Никита покачал головой.
— Как нам не радоваться, брат Никита! — сказал Алексей. — Попали в беду, а тут как все нас любят, все навещают, приходят утешать...
— Гм! Вот оно что! Хитро сказано! Чистый московский обиняк. На что людям мешать? Вам, я думаю, веселее без третьего... А то досадно, что Алексей дурно думает о Никите, а Никита вот и теперь пообещал караульным сорок михайликов вина да меду сколько в горло влезет, чтоб пустили увидеть вас, пару глупых Алексеев... Господи, прости, что бабу нарекаю мужским именем!.. На Никиту сердятся, а Никита целый день поил стариков, говорил с попом да с письменными людьми, каким бы побытом и средствием спасти пана писаря. Бог вам судья, братику!
— Ну, что ж они говорили? — спросила Марина.
— У! Быстра! Цикава! Довела до беды доброго казака да и не кается! Что говорили? Ничего не говорили. Вот уже и плакать собирается!
— Оставь ее, Никита; грех обижать женщину. Что? Видно, нет надежды?

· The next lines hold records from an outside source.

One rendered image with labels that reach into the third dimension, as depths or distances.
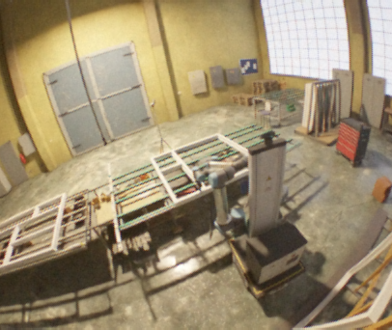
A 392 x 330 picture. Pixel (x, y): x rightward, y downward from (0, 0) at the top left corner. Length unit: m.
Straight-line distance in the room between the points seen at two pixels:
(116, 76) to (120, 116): 1.73
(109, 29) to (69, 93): 3.10
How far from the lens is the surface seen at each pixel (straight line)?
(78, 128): 8.57
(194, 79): 8.98
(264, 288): 2.28
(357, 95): 8.47
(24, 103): 8.77
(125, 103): 8.34
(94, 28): 8.72
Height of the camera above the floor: 2.45
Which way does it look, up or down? 31 degrees down
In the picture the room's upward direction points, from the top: 12 degrees counter-clockwise

— Да я только так, я знаю их натуру; с тобою другая речь пойдет Говорить-то они говорили много, а толку мало; все равно, что кашу варить из топора: хоть полдня кипит, и шумит, и пенится; сними с огня котелок, хлебни ложкою — чистая вода, а топор сам по себе остался... Поил я до обеда стариков-характерников; нечего сказать, старосветские люди, стародавние головы, дебелые души, а к обеду сдались — лоском легли; я тогда за советом к одному, к другому: молчат, хоть бы тебе слово, ни пару из уст, лежат, как осетры! Сам виноват, подумал я, передал материалу. После обеда собрал с десяток письменных душ, поставил перед ними целое ведро горелки и говорю, вы, братцы, народ разумный, не чета нам, дуракам, вы часто в письмо глядите и знаете, что там до чего поставлено и что за чем руку тянет, дайте совет и помощь в таком деле, как оно будет?..
— А будет так, как бог даст, — отвечали они.
— Разумно сказано! Сейчас видно птицу по полету, — прибавил я.
— О! Мы, браге, живем на этом; от нас все узнаешь, вот только хватим но михайлику.
Выпили по два, по три михайлика, а все молчат: гляжу— пьют уже по десятому, я вспомнил сердечных характерников, что до сих пор храпят под валом, и сказал:
— Что ж, панове, как ваша будет рада (совет)?
— Вот что я тебе скажу, Никита, — начал один, — а что я скажу, тому так и быть; вся Сечь знает, что я самый разумный человек.